The historic rescue boat also led Astoria’s Regatta Parade in August.
Many are familiar with the boat from the movie “The Finest Hours,” based on the true story of a Coast Guard rescue.
The trip took him north as far north as Neah Bay, on the northwest tip of Washington, and south to Bandon, located south of Coos Bay on the southern Oregon coast.
The historic motor lifeboat was well received wherever he stopped, he said. “Everywhere we went, people recognized the boat,” he added. “We probably had 1,000 visitors.”
The connection is very emotional, Cathers said. “Tens of thousands of people owe their lives to these boats. For 60 years, these boats were rescuing people.”

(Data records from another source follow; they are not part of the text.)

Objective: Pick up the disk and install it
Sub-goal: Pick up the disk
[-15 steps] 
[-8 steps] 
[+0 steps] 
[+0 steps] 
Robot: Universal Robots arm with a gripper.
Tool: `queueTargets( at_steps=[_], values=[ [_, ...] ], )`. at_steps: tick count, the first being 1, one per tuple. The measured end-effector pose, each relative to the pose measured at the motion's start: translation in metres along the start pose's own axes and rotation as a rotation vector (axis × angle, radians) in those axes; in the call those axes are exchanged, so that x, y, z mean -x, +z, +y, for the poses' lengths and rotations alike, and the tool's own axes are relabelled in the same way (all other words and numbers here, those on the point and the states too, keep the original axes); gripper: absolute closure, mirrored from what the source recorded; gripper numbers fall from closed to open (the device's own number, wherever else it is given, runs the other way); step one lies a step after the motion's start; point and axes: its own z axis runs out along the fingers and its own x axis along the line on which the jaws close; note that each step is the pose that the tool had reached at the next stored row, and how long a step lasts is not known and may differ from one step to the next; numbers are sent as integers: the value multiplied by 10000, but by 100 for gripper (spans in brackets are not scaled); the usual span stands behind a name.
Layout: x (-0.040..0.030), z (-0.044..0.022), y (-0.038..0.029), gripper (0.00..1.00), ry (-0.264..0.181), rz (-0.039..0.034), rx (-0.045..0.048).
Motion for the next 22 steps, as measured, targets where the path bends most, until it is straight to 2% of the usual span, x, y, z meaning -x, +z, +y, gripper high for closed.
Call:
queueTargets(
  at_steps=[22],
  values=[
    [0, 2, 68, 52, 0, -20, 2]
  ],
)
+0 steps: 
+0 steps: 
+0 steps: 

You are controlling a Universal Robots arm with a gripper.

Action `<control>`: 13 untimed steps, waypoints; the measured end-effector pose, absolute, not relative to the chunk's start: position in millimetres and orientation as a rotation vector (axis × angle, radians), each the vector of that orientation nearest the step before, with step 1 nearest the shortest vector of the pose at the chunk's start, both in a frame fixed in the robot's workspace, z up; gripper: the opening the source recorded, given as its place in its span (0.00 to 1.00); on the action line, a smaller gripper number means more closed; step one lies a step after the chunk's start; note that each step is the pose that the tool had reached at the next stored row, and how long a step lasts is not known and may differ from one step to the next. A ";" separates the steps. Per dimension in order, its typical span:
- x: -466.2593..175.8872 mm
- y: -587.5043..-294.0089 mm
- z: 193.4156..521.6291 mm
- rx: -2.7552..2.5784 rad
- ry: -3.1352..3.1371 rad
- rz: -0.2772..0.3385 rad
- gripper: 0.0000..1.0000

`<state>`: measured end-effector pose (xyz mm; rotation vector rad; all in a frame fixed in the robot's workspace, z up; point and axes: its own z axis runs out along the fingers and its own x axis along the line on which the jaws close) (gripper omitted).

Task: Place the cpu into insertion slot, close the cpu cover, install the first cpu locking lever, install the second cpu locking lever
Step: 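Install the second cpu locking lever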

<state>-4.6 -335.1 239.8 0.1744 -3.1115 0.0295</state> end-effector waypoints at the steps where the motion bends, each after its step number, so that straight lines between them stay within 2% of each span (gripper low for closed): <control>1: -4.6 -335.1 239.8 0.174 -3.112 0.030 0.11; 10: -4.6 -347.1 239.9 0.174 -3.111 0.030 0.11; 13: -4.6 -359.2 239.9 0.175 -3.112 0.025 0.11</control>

The boats were designed to be self righting when rolled upside down and self bailing as well. “Plenty of crews were ejected from them, and the boats would roll onto the beach still running,” Cathers said. The three crewmen, in contrast to modern rescue boats, did not have safety straps.

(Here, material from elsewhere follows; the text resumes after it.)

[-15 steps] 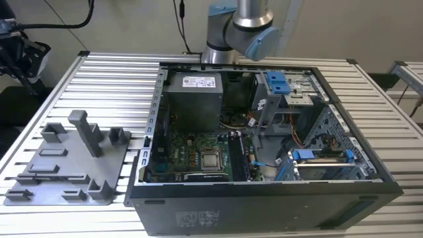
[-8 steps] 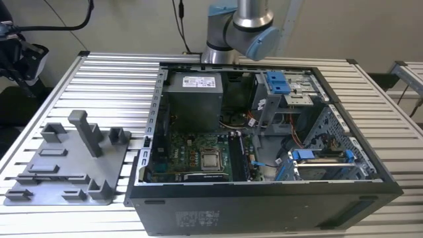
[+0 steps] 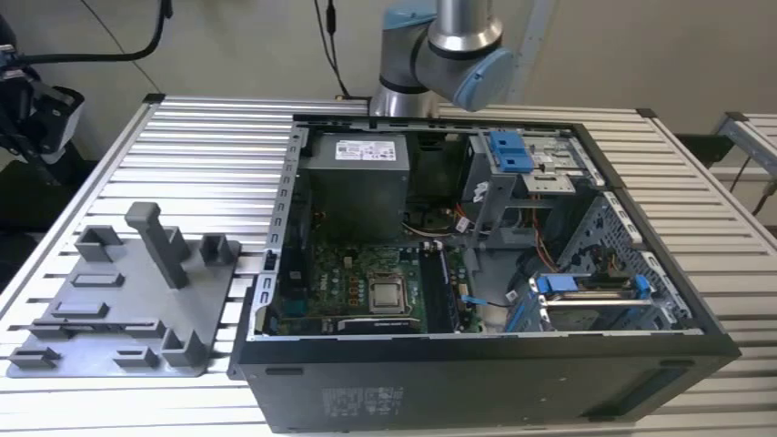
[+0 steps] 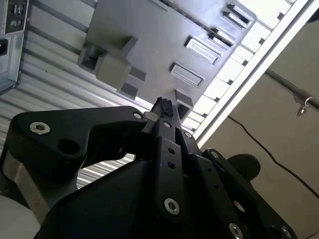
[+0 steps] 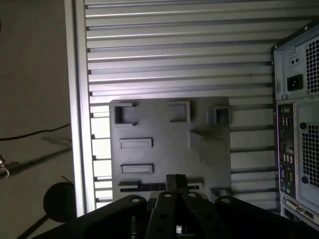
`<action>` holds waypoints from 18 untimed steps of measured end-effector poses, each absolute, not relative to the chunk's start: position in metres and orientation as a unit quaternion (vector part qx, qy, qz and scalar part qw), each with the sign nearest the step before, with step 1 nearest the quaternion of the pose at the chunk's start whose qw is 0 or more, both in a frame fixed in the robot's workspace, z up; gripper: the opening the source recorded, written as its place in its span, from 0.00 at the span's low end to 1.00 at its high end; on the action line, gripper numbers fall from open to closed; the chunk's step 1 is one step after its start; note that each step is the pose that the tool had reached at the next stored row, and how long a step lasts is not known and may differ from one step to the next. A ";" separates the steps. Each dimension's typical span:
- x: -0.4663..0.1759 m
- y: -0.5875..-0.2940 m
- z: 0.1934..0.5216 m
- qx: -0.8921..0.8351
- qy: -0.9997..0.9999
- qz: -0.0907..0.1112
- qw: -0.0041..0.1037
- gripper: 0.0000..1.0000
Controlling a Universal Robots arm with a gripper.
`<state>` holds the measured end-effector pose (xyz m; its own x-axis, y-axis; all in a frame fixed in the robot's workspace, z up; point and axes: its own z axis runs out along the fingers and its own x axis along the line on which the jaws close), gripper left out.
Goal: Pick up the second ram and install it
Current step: 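Reach for the second ram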
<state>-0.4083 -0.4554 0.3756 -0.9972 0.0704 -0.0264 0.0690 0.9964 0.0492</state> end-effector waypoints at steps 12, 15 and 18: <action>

“My dad ran this very boat from the Point Adams station during his 22-year career in the Coast Guard,” Cathers said. “But I probably have more hours in it, about 850 nautical miles since it was put in the water four years ago.”
Some of those miles were shared with Ron Vergeer of The Dalles, who served in the Coast Guard from 1972 and joined the voyage from North Bend to Astoria.
Vergeer, owner of Downey Furniture, served in the Coast Guard as a coxswain, the steersman of a lifeboat, and was stationed for two years at the Coast Guard station serving Tillamook, based out of Garibaldi Bay. His first duty, he said, was repairing a 36-foot rescue boat that had been washed up on the beach. “The crew survived,” he said.
Not everyone serving on the boats did. “The motto back then was, 'you have to go out, but you don't have to come back,'” Vergeer said.
Although crews are now limited to eight hours at sea, Vergeer remembers running for as many as 36 hours straight on one run. “You get into a mindset that is totally different,” he said. “It all becomes automatic.”
During the summer, crews worked seven days a week on the boat or on call, averaging 260 calls per year split among 22 men.
The boat was part of the fleet working out of the bay, the last one in service as a rescue boat anywhere. It was operated with a crew of three, he said: the coxswain, an engine man and a seaman, all working within inches of each other.
“I drove the 36 a few times, but I typically drove a 44-foot,” he said. They were built to different design, the 44-foot being larger and powered by two engines.
The longer boat was affected less by rough seas, and didn't rock as much. “The 36-foot was a banana in the water. It's not as pleasant a ride as other boats.”
He first saw Cather's restored 36-foot boat when it was at The Dalles Marina two years ago. “I was getting on the freeway, and I saw about three feet of the bow.” Like Cathers, Vergeer recognized the distinctive brass nose. “I knew exactly what it was,” he said. He backed out of the onramp, and went to talk to the boat's owner.
Cathers hosted a number of former crews of the 36-foot boat through his summer trip. “This boat, it's a part of our history,” he said.
He noted the boat, which shows a bit of wear and tear, was ready for a rest. “It’s normal wear and tear when you are living and working on a boat,” he said.
Cathers said that after four months on the boat he was feeling a bit worn as well. “This boat was built for 20-year-olds. It can handle any conditions, they ride well in heavy weather, and with the weight in the stern are very stable. But I'm 75 years old, and it rolls a lot. It's hard on you physically.”
Now that he is home, he can touch up the worn patches of paint and make sure the 36391, one of only two of its kind still operational, will ready for its next adventure.